The synthesis of the targeted compounds will focus on obtaining molecules with diterpene fragment as a source of chirality, combined with the heterocyclic fragment. The development of new hybrid materials presents a fascinating field of research, which encourages the search for new materials with high biological efficiency, thanks to the concomitant presence of heterocyclic and natural fragments. In particular, it is of interest to obtain hybrid molecules for the selective delivery of the remedy to the site of action, to improve bioavailability, to reduce the toxicity of preparations and last but not least, to minimize the resistance of phytopathogenic bacteria. All new compounds will be isolated, purified and characterized by various physico-chemical methods. The investigation of biological properties will be done using different species of pathogenic bacteria. After obtaining the results of the evaluation of the biological activity, the recommendations for their use in practice will be stipulated.
2021
In the course of optimizing the method, the process of isolating Dehydroabietic acid improved, and, as a result, the yield of the target product increased, and methyl ester was initially obtained on its basis. Its further acylation led to the corresponding derivative, after which bromination was carried out, followed by the reaction of the bromo derivative with 1,2,4-triazole or imidazole. As a result, new hybrid molecules with fragments of dehydroabietic acid and a heterocyclic residue, triazole or imidazole, respectively, were obtained.
It should be noted that the successful transformation of the carbonyl group into an acetylene derivative took place, and in the near future, it is planned to obtain molecules with a 1,2,3-triazole fragment by its interaction with azides.

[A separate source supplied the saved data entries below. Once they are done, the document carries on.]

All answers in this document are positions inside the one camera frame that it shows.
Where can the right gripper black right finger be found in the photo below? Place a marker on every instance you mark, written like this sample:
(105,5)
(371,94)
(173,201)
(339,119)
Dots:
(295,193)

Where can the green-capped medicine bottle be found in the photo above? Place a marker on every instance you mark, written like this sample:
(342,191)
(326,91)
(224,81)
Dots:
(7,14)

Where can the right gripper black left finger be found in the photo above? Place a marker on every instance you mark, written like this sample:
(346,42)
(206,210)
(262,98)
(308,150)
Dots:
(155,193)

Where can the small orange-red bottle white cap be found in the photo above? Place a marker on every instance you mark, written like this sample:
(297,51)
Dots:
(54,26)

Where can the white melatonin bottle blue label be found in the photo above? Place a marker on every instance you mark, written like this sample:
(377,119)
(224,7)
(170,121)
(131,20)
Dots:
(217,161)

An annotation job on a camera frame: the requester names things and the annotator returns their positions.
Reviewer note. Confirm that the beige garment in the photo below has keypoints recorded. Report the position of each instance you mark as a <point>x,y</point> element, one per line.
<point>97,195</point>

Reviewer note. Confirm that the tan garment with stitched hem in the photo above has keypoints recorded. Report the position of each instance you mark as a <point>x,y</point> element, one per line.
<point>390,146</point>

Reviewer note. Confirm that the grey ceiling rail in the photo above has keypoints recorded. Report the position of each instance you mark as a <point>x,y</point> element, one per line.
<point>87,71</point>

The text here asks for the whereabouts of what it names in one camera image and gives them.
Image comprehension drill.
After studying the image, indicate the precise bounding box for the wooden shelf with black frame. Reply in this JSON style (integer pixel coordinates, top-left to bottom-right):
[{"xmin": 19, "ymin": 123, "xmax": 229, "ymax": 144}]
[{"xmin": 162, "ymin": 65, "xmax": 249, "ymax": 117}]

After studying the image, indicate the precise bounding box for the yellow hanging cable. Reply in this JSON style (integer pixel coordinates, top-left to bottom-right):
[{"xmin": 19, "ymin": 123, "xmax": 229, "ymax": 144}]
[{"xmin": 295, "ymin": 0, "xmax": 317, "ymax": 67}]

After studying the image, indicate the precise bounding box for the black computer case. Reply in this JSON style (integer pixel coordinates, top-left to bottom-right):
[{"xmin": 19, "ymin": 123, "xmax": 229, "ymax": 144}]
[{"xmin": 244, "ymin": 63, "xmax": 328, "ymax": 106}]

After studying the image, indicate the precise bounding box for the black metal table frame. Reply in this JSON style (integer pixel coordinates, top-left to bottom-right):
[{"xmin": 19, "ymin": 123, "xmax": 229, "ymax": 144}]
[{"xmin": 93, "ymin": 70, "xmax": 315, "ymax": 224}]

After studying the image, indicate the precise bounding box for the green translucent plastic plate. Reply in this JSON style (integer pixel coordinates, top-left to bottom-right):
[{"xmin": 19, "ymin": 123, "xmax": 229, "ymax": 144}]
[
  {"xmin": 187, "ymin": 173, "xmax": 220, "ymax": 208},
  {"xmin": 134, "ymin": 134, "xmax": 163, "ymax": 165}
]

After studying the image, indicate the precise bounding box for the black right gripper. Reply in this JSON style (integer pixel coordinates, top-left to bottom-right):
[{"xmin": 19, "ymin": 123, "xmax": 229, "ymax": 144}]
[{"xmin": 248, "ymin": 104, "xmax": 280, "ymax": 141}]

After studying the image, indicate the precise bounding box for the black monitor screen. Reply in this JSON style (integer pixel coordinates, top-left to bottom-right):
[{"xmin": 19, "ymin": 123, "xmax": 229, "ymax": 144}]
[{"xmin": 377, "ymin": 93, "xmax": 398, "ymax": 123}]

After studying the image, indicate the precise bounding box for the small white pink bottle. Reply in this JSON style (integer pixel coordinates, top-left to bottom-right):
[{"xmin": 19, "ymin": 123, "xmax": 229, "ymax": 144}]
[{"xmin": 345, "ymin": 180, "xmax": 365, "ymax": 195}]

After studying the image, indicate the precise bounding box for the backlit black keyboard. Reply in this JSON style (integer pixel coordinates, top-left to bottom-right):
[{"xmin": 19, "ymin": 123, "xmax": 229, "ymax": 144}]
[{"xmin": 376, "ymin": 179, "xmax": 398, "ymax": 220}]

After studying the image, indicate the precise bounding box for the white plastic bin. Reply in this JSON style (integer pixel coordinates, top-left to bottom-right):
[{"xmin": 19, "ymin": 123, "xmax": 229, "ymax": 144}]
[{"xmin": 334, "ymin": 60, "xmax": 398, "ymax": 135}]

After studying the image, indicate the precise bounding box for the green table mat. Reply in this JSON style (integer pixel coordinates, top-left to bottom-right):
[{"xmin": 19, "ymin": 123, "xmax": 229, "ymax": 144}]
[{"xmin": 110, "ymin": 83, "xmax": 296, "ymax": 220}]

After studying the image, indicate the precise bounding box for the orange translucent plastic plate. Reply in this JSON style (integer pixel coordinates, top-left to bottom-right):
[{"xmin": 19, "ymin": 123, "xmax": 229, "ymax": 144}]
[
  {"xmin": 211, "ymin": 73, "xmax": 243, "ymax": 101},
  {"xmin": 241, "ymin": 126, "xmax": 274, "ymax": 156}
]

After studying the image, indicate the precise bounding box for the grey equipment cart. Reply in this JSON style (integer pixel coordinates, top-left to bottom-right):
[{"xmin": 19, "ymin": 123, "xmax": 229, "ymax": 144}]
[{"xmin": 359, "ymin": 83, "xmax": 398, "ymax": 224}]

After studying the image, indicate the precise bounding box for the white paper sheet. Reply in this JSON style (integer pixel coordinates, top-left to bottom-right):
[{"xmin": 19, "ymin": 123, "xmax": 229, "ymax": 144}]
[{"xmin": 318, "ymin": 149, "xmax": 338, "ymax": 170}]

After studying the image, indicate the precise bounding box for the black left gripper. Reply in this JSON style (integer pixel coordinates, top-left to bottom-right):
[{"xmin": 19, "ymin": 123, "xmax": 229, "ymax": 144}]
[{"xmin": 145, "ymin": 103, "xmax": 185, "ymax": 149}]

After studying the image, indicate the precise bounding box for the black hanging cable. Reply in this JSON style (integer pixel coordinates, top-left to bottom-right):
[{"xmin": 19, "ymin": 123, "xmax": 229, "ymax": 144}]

The method is applicable for the synthesis of enantiomerically pure hybrid molecules containing a chiral diterpene base (Dehydroabietic acid residue) in combination with a heterocyclic fragment (various triazoles or imidazoles).
New compounds have been isolated, purified, and characterized by all available physicochemical methods. The study of biological properties will be carried out on various strains of pathogenic bacteria, and the results of the assessment of their biological activity will establish recommendations for practical application.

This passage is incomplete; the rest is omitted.